Excerpts from a dataset

BEGIN

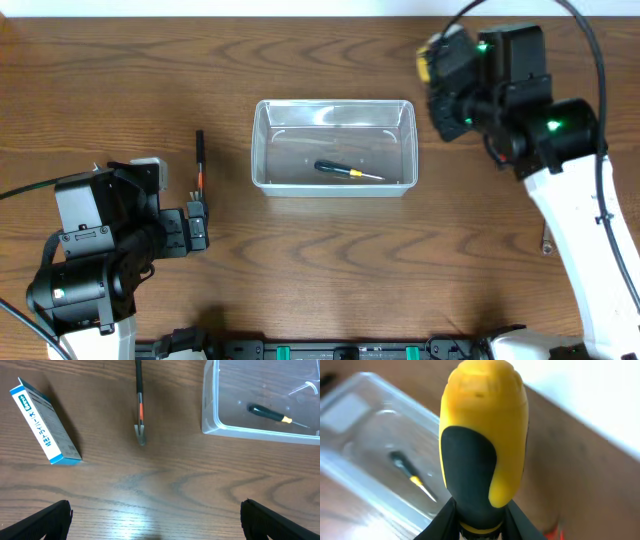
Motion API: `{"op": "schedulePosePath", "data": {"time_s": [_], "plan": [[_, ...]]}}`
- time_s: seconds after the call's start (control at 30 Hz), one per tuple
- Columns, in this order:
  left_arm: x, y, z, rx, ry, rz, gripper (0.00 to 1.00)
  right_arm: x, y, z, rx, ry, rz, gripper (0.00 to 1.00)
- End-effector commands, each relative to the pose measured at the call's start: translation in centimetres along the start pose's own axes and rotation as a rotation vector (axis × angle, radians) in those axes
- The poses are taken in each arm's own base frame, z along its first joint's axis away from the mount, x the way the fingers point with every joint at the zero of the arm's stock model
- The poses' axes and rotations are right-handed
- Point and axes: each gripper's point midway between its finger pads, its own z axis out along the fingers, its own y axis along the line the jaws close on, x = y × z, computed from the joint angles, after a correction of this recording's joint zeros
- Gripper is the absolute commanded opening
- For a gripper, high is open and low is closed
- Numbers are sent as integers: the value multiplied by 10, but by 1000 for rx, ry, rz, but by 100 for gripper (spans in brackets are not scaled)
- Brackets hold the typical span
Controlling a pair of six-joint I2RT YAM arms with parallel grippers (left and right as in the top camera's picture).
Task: Pack container
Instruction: 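Carry the yellow-black screwdriver into the container and release it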
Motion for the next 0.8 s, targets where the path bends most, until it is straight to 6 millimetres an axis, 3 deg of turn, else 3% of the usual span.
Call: {"op": "schedulePosePath", "data": {"time_s": [0.0,0.1,0.37,0.6,0.77], "plan": [[-5,0,-5,-5,-19,12,98,4,42,30,-139,38,-231,1],[-5,0,-5,-5,-21,13,98,8,64,56,-205,68,-336,1],[-5,0,-5,-5,-22,13,98,27,95,135,-310,132,-465,1],[-5,0,-5,-5,-21,13,98,83,108,195,-391,304,-469,1],[-5,0,-5,-5,-21,13,98,108,113,216,-424,370,-479,1]]}}
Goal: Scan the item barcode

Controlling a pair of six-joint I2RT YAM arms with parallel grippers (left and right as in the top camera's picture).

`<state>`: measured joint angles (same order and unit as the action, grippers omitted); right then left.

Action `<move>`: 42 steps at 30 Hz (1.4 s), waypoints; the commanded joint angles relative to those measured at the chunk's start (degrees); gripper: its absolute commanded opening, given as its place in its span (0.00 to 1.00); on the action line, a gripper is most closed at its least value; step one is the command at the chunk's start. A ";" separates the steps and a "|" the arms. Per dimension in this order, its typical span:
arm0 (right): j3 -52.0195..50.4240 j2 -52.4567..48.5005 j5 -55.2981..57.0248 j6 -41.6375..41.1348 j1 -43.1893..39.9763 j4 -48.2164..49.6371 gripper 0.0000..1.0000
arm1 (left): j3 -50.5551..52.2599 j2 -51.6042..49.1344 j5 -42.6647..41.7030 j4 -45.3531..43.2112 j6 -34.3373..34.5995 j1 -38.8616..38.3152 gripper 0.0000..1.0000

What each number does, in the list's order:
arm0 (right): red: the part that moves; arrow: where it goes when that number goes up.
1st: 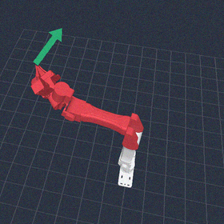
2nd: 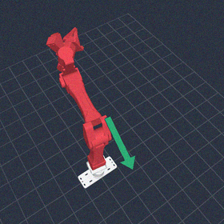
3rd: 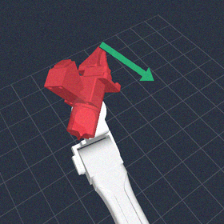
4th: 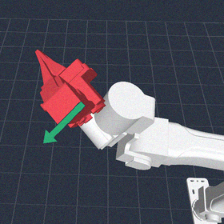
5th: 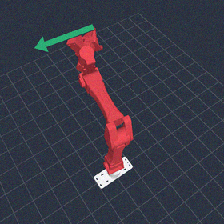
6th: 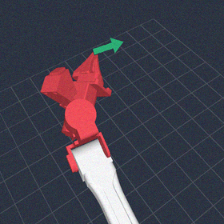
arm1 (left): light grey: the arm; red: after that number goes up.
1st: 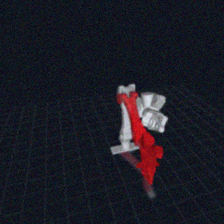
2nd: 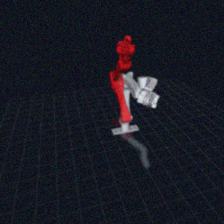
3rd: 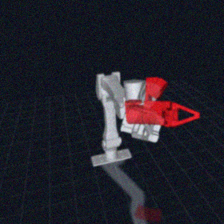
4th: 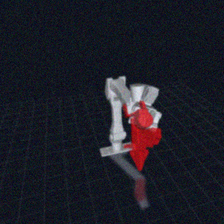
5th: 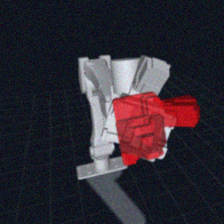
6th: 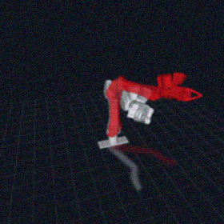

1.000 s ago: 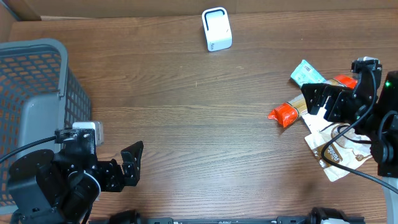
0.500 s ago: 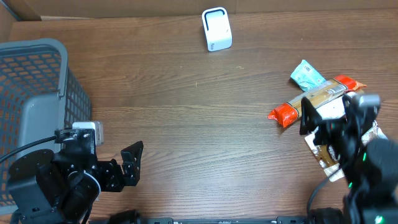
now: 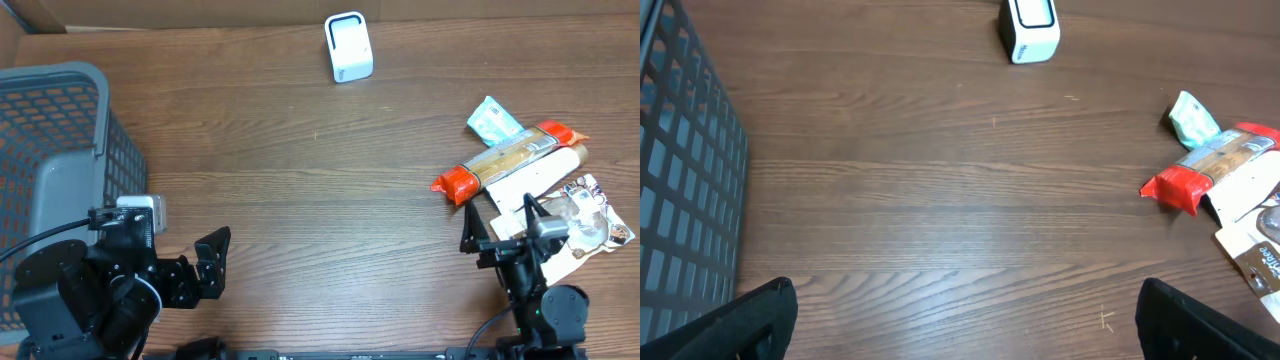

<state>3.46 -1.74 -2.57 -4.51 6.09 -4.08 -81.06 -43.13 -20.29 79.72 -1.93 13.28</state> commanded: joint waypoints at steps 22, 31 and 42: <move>-3.02 1.57 -2.01 -0.57 0.33 -0.31 1.00 | -0.50 0.07 0.87 -0.20 -0.92 -2.56 1.00; -3.02 1.57 -2.03 -0.57 0.33 -0.31 1.00 | -0.42 -0.35 3.32 -0.17 -0.85 -16.44 1.00; -3.02 1.57 -2.03 -0.57 0.33 -0.31 1.00 | 0.09 -0.35 5.99 -2.60 -1.07 -16.41 1.00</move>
<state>1.06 -0.84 -4.27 -4.71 6.09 -4.67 -81.06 -43.13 -16.80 78.98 -1.93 -2.92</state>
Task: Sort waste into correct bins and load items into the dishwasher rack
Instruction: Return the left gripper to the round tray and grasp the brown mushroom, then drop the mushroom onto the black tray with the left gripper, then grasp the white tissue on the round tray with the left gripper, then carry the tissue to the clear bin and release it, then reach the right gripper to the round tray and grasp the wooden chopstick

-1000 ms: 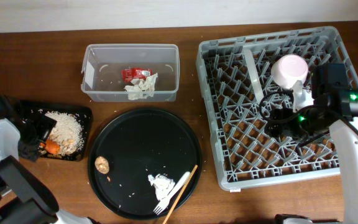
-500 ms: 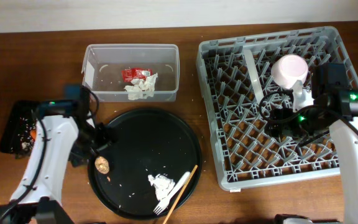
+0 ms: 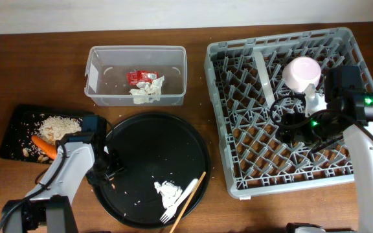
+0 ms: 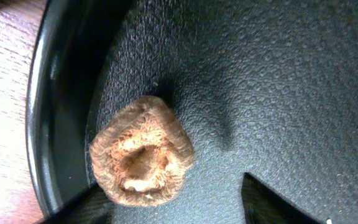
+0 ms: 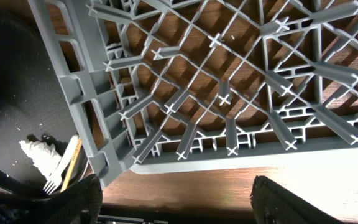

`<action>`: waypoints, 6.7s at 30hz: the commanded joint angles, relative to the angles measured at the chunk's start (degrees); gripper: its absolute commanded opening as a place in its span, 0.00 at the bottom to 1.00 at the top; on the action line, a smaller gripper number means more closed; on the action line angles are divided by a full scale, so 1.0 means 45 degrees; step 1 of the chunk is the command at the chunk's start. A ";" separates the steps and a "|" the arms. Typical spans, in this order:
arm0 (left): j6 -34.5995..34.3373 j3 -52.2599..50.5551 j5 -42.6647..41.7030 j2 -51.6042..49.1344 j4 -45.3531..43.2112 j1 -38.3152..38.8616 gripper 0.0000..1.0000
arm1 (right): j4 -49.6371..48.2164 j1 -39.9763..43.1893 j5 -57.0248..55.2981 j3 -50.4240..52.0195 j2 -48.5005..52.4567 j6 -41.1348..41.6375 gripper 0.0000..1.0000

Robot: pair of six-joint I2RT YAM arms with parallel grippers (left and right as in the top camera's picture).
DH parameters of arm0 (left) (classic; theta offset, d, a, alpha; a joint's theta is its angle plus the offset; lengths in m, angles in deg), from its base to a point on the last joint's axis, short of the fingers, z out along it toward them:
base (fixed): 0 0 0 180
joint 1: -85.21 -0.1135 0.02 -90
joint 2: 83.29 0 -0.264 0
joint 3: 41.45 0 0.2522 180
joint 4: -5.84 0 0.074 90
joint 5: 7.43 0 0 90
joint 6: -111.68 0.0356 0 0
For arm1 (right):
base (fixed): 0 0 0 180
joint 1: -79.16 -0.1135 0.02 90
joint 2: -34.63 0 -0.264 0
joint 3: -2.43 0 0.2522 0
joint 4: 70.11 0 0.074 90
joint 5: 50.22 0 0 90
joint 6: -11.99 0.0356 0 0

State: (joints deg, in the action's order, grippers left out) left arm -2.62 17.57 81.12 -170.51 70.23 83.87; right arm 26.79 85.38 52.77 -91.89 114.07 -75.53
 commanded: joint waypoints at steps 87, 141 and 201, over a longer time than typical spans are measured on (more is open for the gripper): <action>0.1049 0.5022 -0.2157 -0.0505 -0.0170 -0.1059 0.84 | 0.0199 -0.0068 -0.0029 0.0010 -0.0073 -0.0272 0.82; 0.0471 0.7261 0.1530 -0.3895 -0.5537 0.2472 0.38 | 0.0481 -0.0068 -0.0024 0.0010 -0.0073 -0.0272 0.82; 0.2025 0.6771 -0.0495 -0.1326 0.4192 -0.0486 0.99 | -0.6674 -1.3551 0.0228 0.2822 0.4401 1.0511 0.80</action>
State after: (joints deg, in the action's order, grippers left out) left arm 7.11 48.56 79.50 -176.52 89.25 81.71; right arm -3.25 24.36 55.48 -76.02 136.03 -26.73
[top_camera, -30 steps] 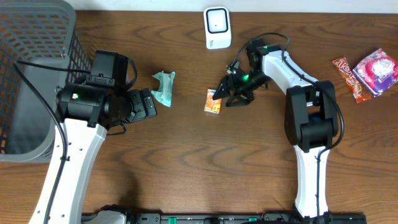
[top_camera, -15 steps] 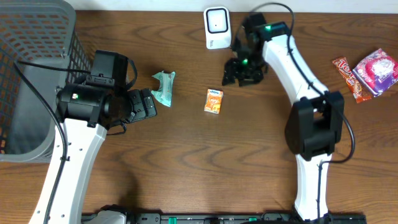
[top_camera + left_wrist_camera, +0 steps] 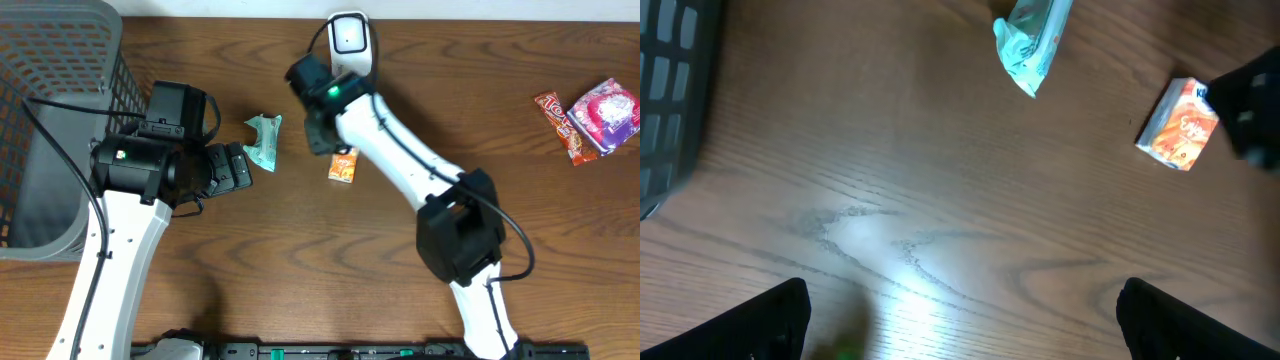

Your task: Scan the item barcode

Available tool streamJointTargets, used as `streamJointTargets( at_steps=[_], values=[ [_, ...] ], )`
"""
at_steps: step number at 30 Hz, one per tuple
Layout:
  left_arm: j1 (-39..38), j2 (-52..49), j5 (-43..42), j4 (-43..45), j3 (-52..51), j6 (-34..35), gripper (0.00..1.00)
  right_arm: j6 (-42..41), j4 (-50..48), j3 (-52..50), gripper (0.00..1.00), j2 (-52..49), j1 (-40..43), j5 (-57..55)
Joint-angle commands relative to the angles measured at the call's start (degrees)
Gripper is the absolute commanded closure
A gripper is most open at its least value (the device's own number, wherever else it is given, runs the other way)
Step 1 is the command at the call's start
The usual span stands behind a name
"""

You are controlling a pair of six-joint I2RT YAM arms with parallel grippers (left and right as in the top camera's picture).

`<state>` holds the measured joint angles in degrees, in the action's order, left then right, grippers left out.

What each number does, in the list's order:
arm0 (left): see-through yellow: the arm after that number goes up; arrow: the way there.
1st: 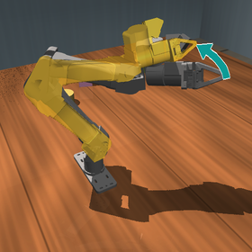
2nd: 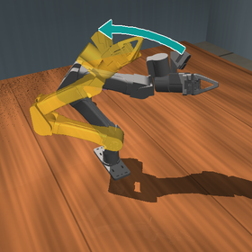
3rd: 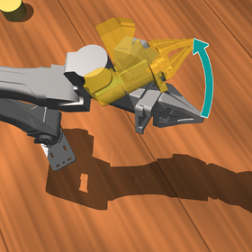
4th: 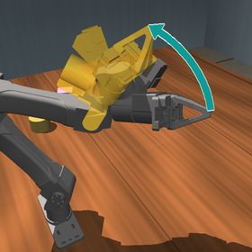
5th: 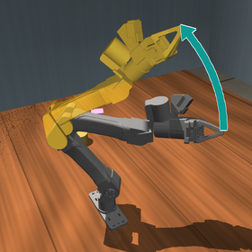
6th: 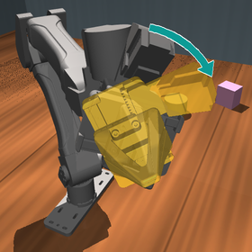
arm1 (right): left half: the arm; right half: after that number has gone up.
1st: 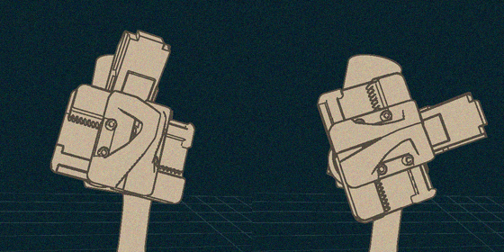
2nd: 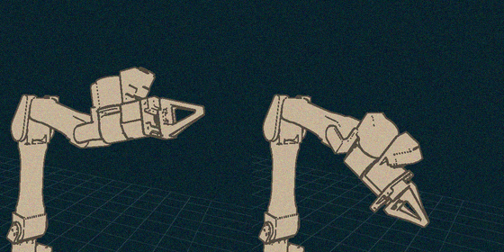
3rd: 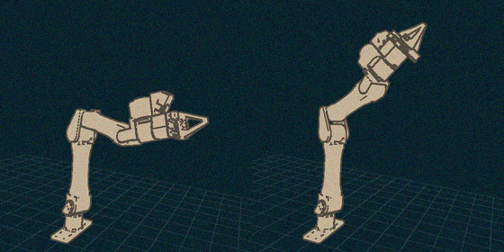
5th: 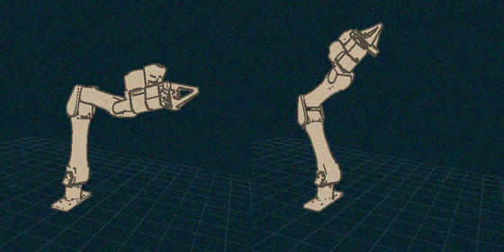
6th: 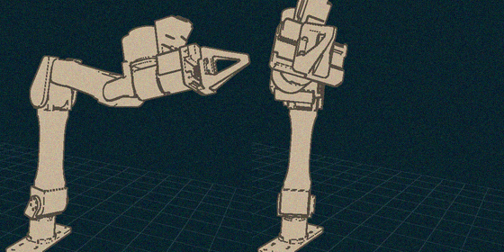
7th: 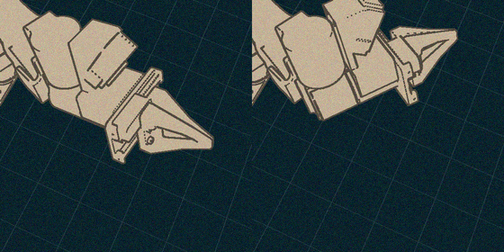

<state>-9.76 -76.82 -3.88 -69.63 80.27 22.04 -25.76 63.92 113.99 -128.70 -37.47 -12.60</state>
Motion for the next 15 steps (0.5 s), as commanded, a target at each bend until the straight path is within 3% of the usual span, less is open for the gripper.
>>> streamJointTargets(
  at_steps=[1, 8, 15],
  values=[
    [0.2, -0.2, 1.0, -0.2, 0.0, -0.5, 0.02, -5.6, -1.6, -2.5, 0.55, -2.8, -2.3, -8.0],
    [0.2, -0.2, 1.0, -0.2, 0.0, -0.5, 0.02, -5.5, -8.9, -8.8, 0.59, -4.7, -3.9, -9.8],
    [0.2, -0.2, 0.9, -0.2, 0.0, -0.5, 0.02, -4.7, -8.8, -9.6, 0.98, -4.7, -3.5, -9.7]
  ],
)
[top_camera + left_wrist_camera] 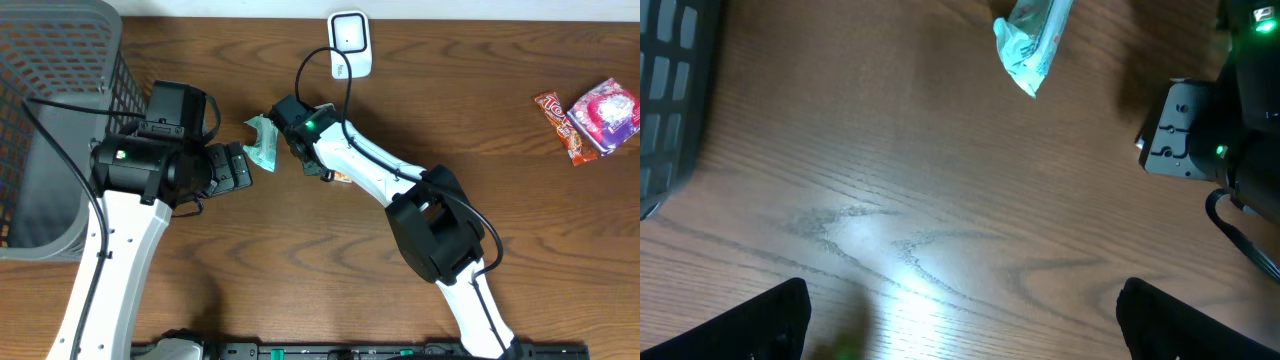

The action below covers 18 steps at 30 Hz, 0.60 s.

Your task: Scan the item barcode

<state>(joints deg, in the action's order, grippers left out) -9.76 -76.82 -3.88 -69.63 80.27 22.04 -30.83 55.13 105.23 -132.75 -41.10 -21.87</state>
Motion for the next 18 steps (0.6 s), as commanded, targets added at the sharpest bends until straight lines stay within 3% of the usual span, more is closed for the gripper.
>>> streamJointTargets(
  at_steps=[1, 5, 9, 18],
  values=[
    [0.2, -0.2, 0.9, -0.2, 0.0, -0.5, 0.02, 1.2, 0.1, -0.8, 0.99, -0.7, 0.2, -0.5],
    [0.2, -0.2, 1.0, -0.2, 0.0, -0.5, 0.02, 3.5, 1.8, 0.5, 0.99, -0.6, 1.4, 1.1],
    [0.2, -0.2, 0.9, -0.2, 0.0, -0.5, 0.02, 8.2, 5.2, 5.4, 0.99, -0.6, 4.8, 14.1],
    [0.2, -0.2, 0.9, -0.2, 0.0, -0.5, 0.02, 23.9, 5.7, 13.4, 0.99, -0.6, 16.3, 63.0]
  ],
)
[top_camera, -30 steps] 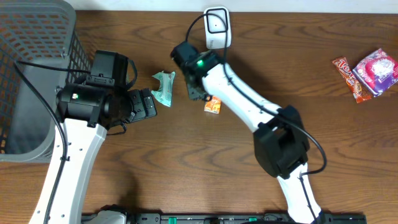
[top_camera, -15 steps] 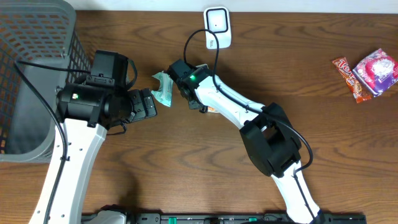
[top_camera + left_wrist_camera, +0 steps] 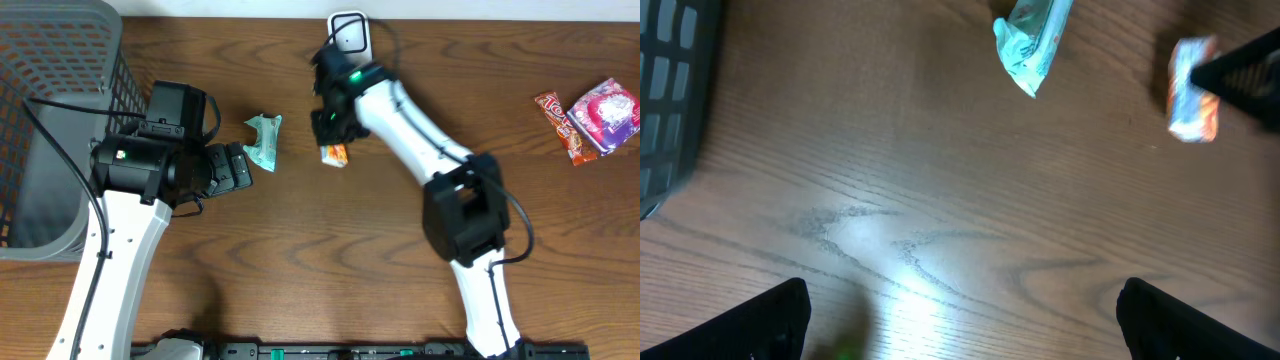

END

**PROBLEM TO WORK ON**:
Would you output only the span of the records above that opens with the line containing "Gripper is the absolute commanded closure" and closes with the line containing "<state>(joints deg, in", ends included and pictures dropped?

**RESULT OF THIS TASK**:
Gripper is the absolute commanded closure
A gripper is most open at its least value (the device's own number, wherever else it is given, runs the other way)
Step 1 is the command at the call's start
The usual span stands behind a name
"""

You are controlling a pair of six-joint I2RT YAM arms with parallel grippers (left and right as in the top camera's picture).

`<state>` holds the measured joint angles in degrees, in the action's order, left then right, grippers left out.

What each number does, in the list's order:
arm0 (left): see-through yellow: the arm after that number goes up; arrow: the way there.
1st: 
2nd: 
3rd: 
4th: 
5th: 
6th: 
arm1 (right): left half: the arm; right half: after that number has gone up.
1st: 
2nd: 
3rd: 
5th: 
6th: 
7th: 

<state>-9.76 -76.82 -3.88 -69.63 80.27 22.04 -25.76 63.92 113.99 -128.70 -37.47 -12.60</state>
Motion for the next 15 steps (0.5 s), as commanded, a target at each bend until the straight path is within 3% of the usual span, less is open for the gripper.
>>> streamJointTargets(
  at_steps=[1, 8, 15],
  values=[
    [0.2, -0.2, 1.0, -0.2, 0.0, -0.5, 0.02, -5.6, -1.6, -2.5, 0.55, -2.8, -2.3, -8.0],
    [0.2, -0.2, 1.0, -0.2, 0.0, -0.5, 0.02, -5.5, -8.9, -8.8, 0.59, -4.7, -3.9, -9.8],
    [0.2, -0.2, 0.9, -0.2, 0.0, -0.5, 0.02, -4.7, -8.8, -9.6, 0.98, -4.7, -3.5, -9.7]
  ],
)
[top_camera + left_wrist_camera] 

The action below covers 18 steps at 30 Hz, 0.60 s.

Your task: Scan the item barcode

<state>(joints deg, in the action's order, grippers left out) -9.76 -76.82 -3.88 -69.63 80.27 22.04 -30.83 55.13 105.23 -132.75 -41.10 -21.87</state>

The answer given above is the complete response.